■ **Required work**
Your output must be the lines below from the line containing "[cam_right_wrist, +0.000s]" to the line containing "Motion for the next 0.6", both lines included, reproduced exactly and without pictures.

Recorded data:

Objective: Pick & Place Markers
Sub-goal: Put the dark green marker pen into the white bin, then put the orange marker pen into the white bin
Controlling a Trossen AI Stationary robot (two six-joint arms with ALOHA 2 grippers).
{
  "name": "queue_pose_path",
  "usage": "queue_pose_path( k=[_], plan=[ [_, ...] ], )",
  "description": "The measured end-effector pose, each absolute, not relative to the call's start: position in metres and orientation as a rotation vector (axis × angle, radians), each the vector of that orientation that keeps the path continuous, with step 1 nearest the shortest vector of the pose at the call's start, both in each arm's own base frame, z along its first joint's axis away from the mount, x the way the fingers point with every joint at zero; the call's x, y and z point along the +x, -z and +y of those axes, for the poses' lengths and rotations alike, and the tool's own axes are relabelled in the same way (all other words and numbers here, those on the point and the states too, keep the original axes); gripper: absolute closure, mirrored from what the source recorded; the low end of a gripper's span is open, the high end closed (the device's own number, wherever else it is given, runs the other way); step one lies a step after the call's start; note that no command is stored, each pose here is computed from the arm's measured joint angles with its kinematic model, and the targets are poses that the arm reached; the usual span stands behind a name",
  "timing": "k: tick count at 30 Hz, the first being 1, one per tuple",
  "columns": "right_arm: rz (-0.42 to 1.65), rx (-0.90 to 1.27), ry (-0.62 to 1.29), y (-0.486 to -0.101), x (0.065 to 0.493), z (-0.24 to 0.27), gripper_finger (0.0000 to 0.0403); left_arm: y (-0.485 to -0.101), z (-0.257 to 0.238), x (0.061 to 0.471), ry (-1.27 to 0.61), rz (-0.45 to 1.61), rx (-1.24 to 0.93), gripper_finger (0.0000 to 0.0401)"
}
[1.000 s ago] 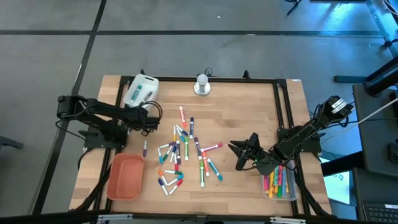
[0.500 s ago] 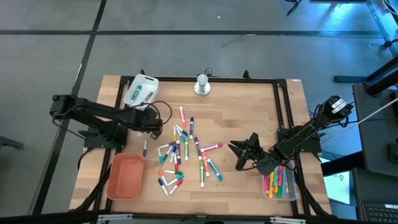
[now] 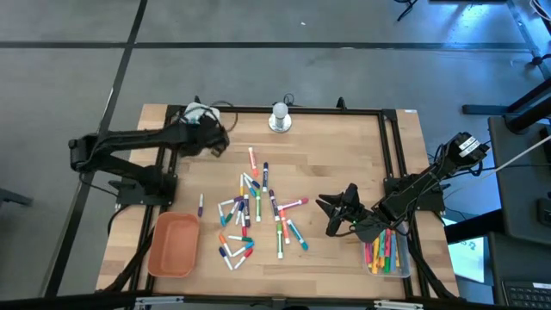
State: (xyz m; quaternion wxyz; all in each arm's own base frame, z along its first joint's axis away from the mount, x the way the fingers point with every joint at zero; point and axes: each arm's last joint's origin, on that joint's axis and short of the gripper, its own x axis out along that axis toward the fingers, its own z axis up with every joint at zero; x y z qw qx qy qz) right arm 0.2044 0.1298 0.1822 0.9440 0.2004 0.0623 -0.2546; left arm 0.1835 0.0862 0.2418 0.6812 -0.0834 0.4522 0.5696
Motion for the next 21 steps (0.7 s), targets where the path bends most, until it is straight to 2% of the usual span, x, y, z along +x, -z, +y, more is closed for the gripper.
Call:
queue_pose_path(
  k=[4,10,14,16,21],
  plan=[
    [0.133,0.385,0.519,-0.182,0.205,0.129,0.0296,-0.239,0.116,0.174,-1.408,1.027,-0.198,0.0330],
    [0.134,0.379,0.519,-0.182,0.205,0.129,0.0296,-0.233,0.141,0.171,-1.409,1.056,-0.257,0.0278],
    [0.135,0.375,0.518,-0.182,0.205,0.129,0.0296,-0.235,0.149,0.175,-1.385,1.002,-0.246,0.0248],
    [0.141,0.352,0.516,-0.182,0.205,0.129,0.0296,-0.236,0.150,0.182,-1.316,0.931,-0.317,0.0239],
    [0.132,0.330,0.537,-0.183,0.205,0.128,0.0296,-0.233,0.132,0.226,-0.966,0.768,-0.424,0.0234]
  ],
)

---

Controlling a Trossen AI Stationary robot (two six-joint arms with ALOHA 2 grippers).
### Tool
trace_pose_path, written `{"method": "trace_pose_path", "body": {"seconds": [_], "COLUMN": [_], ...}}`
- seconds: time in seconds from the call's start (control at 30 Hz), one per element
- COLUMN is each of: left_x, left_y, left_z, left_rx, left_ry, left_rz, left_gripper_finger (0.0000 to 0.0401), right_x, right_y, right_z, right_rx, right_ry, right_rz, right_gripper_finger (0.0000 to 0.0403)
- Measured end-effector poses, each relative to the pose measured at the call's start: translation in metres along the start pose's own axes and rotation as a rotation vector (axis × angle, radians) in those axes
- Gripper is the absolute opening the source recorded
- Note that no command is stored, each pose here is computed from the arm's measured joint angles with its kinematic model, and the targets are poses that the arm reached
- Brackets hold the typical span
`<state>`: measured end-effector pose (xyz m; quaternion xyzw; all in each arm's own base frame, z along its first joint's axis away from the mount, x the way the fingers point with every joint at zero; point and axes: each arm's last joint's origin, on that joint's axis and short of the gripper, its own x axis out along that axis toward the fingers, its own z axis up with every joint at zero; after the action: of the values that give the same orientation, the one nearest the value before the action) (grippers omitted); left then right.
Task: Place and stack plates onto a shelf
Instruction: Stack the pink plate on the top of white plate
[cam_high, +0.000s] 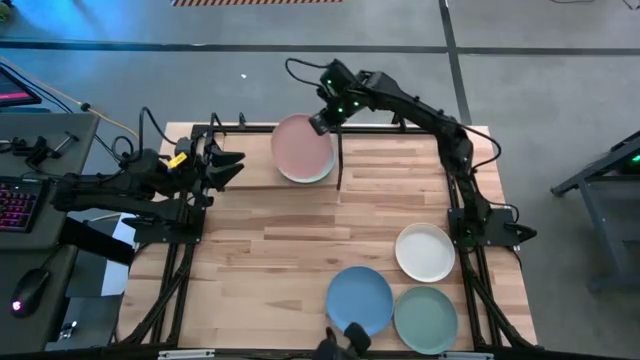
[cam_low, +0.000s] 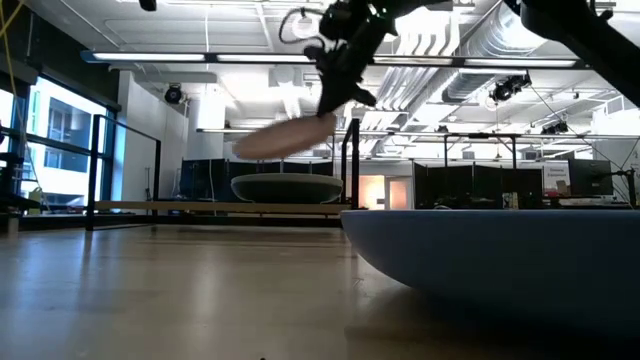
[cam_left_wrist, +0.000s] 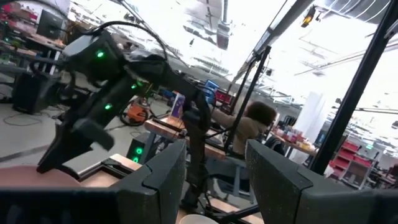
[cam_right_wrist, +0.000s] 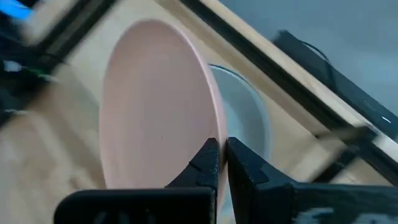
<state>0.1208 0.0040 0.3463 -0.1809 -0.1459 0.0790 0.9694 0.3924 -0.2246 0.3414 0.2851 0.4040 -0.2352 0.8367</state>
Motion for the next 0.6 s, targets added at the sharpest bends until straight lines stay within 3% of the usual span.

■ **Response box**
[cam_right_wrist, +0.000s] 
<state>0.1208 0.0040 0.3463 -0.1809 -0.1459 0.0790 0.9694 0.3924 -0.2246 0.3414 0.2851 0.4040 -0.2352 0.8367</state>
Motion for the next 0.6 s, targets added at the sharpest bends until straight lines stay within 3% of the usual span.

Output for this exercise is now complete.